*Assigned task*.
Start to finish, the listing must be rewritten exactly.

*Source material*.
********
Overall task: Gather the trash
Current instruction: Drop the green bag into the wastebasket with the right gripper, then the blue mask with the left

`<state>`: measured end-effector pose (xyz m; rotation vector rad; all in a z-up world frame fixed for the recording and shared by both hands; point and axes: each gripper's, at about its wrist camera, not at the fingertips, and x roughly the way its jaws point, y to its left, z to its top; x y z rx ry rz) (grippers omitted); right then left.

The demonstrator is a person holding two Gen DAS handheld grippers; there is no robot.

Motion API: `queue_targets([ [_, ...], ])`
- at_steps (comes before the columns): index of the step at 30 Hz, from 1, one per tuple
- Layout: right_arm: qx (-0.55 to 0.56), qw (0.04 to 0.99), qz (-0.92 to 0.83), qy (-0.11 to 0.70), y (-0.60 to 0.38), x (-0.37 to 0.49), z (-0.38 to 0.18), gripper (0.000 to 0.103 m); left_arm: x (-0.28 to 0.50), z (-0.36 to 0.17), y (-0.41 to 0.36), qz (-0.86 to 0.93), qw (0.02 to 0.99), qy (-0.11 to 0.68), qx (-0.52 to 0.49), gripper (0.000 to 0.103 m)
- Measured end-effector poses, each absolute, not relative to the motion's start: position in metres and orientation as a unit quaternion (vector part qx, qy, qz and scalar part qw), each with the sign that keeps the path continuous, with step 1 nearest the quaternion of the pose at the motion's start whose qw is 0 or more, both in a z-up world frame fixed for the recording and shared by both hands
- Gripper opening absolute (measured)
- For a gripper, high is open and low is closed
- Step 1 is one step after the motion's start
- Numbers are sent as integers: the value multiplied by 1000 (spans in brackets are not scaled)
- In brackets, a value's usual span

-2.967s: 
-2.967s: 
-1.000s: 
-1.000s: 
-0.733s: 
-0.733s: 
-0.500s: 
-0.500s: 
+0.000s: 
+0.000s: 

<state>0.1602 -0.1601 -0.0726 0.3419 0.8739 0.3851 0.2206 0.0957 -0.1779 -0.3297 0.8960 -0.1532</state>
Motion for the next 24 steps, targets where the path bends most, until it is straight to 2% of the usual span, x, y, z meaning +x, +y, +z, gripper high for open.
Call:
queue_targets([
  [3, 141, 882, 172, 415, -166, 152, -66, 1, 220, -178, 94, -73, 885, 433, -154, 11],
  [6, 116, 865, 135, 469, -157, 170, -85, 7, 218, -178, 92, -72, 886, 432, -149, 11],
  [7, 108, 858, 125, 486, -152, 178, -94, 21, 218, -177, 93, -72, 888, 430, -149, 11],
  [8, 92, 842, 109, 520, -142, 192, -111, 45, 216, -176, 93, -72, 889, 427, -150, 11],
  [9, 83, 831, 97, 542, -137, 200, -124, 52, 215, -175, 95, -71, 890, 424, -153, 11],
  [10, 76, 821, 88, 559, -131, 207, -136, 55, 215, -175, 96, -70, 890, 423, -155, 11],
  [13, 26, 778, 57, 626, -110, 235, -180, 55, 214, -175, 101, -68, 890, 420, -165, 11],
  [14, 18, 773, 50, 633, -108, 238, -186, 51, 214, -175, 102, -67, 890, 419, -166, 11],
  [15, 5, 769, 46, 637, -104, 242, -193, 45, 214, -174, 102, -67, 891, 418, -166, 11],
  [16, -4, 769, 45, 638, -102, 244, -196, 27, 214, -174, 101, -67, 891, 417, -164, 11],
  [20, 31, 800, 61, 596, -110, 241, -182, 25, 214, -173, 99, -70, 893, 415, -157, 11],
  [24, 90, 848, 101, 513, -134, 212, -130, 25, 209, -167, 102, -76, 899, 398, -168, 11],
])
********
*Your response*.
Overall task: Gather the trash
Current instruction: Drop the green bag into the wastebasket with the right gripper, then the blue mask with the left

`<state>`: measured end-effector pose (xyz m; rotation vector rad; all in a z-up world frame fixed for the recording and shared by both hands; point and axes: each gripper's, at about its wrist camera, not at the fingertips, and x roughly the way its jaws point, y to its left, z to its top; x y z rx ry rz) (grippers omitted); right then left.

The demonstrator is a person holding two Gen DAS handheld grippers; there is no robot.

Motion API: `queue_targets([ [_, ...], ])`
- at_steps (comes before the columns): index of the step at 30 Hz, from 1, one per tuple
- Layout: right_arm: qx (-0.55 to 0.56), qw (0.04 to 0.99), qz (-0.92 to 0.83), qy (-0.11 to 0.70), y (-0.60 to 0.38), x (-0.37 to 0.49), z (-0.38 to 0.18), gripper (0.000 to 0.103 m); left_arm: x (-0.28 to 0.50), z (-0.36 to 0.17), y (-0.41 to 0.36), qz (-0.86 to 0.93), qw (0.02 to 0.99), qy (-0.11 to 0.68), qx (-0.52 to 0.49), gripper (0.000 to 0.103 m)
- Measured end-effector poses, each absolute, not relative to the motion's start: position in metres and orientation as a unit quaternion (vector part qx, qy, qz and scalar part qw), each with the sign that keeps the path continuous, with step 1 nearest the quaternion of the pose at the motion's start whose qw is 0 or more, both in a z-up world frame fixed for the recording and shared by both hands
- Gripper opening absolute (measured)
- For a gripper, high is open and low is closed
- Step 1 is one step after the motion's start
- Numbers are sent as integers: the value multiplied by 1000 (spans in brackets are not scaled)
- In brackets, a value's usual span

-2.967s: 
-2.967s: 
-1.000s: 
-1.000s: 
-0.733s: 
-0.733s: 
-0.500s: 
-0.500s: 
+0.000s: 
+0.000s: 

<state>0.1602 -0.1601 -0.0726 0.3419 0.8739 0.3851 0.2206 0.0957 -0.1779 -0.3297 0.8960 -0.1532</state>
Motion for the next 24 steps, targets where the path bends most, until it is straight to 2% of the usual span, x, y, z meaning +x, +y, +z, gripper high for open.
Call:
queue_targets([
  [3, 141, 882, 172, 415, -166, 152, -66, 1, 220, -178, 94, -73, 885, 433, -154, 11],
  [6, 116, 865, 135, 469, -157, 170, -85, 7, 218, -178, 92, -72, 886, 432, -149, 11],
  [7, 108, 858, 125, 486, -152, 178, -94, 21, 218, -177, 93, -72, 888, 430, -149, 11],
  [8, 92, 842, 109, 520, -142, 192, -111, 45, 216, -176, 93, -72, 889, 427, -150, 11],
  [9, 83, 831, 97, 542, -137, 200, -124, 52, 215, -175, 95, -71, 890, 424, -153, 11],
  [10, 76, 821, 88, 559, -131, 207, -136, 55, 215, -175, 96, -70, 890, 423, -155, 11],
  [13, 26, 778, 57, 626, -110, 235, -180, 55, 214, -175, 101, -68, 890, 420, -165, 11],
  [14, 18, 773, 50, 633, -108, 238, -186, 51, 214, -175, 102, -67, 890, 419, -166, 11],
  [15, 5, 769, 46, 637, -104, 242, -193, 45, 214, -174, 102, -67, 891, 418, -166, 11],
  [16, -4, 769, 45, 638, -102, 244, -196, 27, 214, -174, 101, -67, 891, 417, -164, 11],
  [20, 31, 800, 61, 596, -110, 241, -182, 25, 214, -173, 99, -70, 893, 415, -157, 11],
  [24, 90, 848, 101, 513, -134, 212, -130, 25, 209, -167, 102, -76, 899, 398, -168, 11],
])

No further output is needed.